26-01-2026
“Por nada estéis afanosos, sino sean conocidas vuestras peticiones delante de Dios en toda oración y ruego, con acción de gracias. Y la paz de Dios, que sobrepasa todo entendimiento, guardará vuestros corazones y vuestros pensamientos en Cristo Jesús.”
Filipenses 4:6-7
Filipenses 4:6-7
La paz verdadera no depende de las circunstancias externas, sino de nuestra relación con Dios. Cuando confiamos plenamente en Él, podemos experimentar una calma que el mundo no puede dar. Esa paz protege nuestro corazón de la ansiedad y del miedo, porque sabemos que Dios está al control y que Su poder es mayor que cualquier problema que enfrentemos.

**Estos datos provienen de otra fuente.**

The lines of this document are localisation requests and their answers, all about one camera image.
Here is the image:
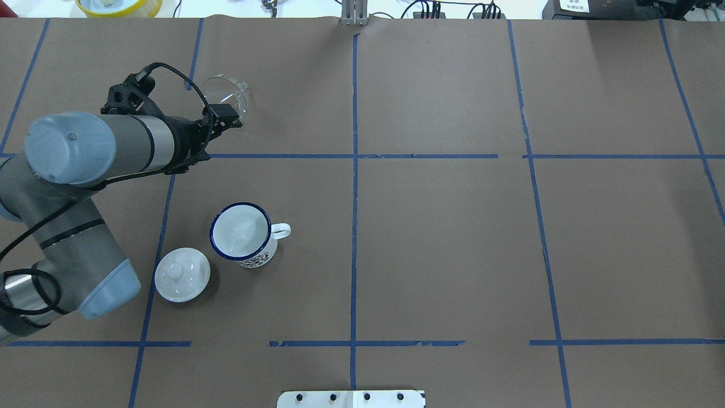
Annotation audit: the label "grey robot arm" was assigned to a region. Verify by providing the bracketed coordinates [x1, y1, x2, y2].
[2, 104, 242, 345]

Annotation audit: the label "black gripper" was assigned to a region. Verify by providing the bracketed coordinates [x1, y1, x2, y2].
[168, 103, 243, 168]

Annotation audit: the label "grey metal bracket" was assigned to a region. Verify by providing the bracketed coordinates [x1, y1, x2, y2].
[338, 0, 369, 26]

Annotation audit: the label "black cable connectors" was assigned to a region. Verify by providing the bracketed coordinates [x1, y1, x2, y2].
[397, 1, 506, 20]

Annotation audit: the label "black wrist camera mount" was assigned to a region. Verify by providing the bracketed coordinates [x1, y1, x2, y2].
[99, 71, 165, 119]

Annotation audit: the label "white enamel mug blue rim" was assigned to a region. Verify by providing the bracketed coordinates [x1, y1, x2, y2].
[208, 202, 292, 269]

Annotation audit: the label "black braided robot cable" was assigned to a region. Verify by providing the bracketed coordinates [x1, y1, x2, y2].
[0, 62, 219, 315]

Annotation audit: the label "yellow rimmed bowl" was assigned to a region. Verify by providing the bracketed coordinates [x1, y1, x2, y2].
[75, 1, 164, 18]

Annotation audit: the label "white metal mounting plate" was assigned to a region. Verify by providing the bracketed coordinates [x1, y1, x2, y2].
[276, 390, 427, 407]

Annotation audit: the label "black device with label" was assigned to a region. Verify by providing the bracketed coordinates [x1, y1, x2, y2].
[541, 1, 723, 22]

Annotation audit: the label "white enamel cup lid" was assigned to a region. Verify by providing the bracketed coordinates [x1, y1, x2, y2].
[153, 248, 211, 304]

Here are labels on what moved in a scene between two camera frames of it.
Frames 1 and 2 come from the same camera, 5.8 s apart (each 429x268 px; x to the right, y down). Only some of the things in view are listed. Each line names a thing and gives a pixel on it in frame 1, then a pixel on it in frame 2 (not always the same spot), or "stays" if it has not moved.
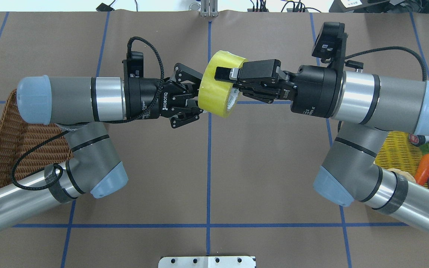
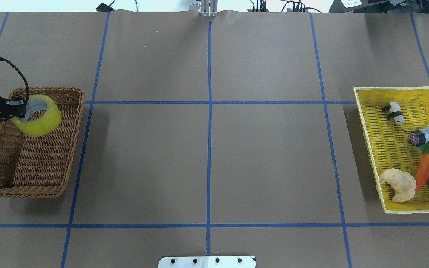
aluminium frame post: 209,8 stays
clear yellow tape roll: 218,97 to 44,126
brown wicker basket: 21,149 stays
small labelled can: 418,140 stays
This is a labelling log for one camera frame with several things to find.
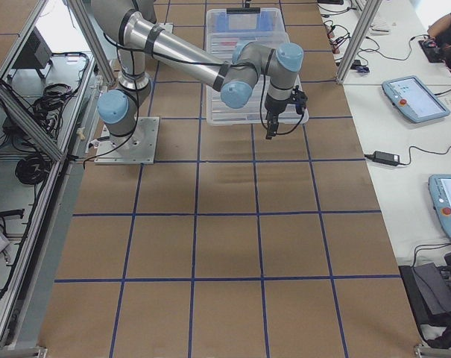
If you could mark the clear plastic storage box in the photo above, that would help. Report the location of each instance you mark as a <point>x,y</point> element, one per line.
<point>274,13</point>

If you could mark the black box latch handle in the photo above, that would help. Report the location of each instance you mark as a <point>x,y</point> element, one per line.
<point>243,10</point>

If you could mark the blue plastic tray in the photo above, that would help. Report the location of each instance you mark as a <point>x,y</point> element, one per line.
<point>243,22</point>

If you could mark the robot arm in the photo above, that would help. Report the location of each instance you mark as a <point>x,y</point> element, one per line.
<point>132,28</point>

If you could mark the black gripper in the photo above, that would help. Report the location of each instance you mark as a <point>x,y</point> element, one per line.
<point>275,107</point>

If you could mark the teach pendant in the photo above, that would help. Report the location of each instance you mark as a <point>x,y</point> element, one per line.
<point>414,100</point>
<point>440,192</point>

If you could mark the black power adapter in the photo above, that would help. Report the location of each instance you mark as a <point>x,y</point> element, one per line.
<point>386,158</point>

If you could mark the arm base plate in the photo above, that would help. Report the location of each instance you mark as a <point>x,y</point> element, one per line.
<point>140,148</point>

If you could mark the aluminium frame post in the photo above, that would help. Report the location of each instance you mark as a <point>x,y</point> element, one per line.
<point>357,38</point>

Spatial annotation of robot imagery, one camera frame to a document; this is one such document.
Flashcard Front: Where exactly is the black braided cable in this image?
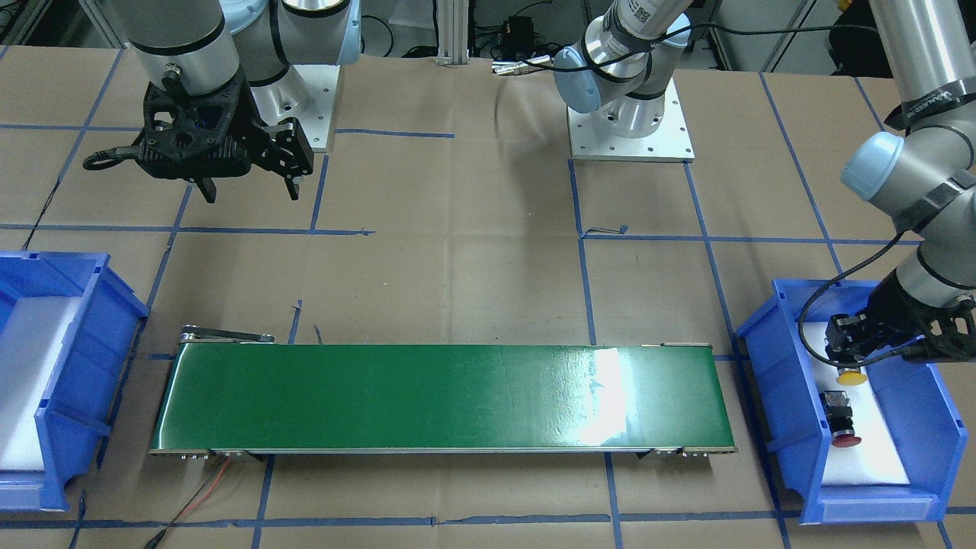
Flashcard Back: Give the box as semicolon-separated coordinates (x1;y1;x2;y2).
798;233;927;367

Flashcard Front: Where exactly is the yellow push button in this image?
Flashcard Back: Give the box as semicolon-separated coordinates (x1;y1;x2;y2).
836;364;868;387

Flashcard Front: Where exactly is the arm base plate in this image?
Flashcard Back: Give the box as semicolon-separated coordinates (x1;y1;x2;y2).
251;65;341;153
566;79;696;162

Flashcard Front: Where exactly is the white foam pad bin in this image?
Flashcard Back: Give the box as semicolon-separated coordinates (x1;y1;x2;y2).
809;355;909;486
1;296;81;472

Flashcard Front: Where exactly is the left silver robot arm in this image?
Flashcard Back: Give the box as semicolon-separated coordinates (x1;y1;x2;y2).
543;1;974;373

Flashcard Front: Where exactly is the red push button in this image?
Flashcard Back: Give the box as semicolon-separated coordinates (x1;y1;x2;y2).
819;390;862;448

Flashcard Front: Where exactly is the blue bin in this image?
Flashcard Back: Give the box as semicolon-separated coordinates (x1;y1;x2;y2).
1;251;149;512
738;279;967;525

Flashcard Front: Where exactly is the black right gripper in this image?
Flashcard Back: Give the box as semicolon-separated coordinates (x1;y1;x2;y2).
194;69;314;204

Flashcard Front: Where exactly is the aluminium frame post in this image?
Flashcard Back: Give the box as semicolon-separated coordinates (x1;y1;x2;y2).
433;1;473;66

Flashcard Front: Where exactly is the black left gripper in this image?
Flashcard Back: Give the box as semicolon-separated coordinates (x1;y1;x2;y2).
827;274;975;364

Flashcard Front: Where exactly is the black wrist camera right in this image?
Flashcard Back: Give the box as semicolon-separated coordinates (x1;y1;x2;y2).
83;74;255;180

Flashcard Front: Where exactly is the green conveyor belt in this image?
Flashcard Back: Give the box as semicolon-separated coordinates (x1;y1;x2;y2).
149;339;737;455

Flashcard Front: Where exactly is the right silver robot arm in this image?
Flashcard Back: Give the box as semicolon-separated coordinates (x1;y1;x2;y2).
83;1;361;203

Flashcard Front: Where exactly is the red black conveyor wire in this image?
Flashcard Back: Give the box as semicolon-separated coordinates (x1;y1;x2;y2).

Muchas veces intentamos controlar todo por nosotros mismos, lo que genera estrés y preocupación. Sin embargo, la Biblia nos enseña a entregar nuestras cargas a Dios a través de la oración. Al hacerlo, Su paz comienza a llenar nuestro corazón y nuestra mente, incluso cuando seguimos atravesando dificultades.
La paz de Dios también nos permite pensar con claridad y tomar decisiones sabias. Nos fortalece para enfrentar conflictos con paciencia y serenidad, evitando reacciones impulsivas o negativas. Esta paz interior nos hace testimonios vivos de la obra del Espíritu Santo en nuestras vidas.
La paz de Dios es un regalo que sobrepasa cualquier entendimiento humano. Al confiar y entregarle nuestras preocupaciones, Él guarda nuestro corazón y mente. Vivir bajo Su paz transforma nuestra vida y nos capacita para enfrentar cualquier circunstancia con tranquilidad.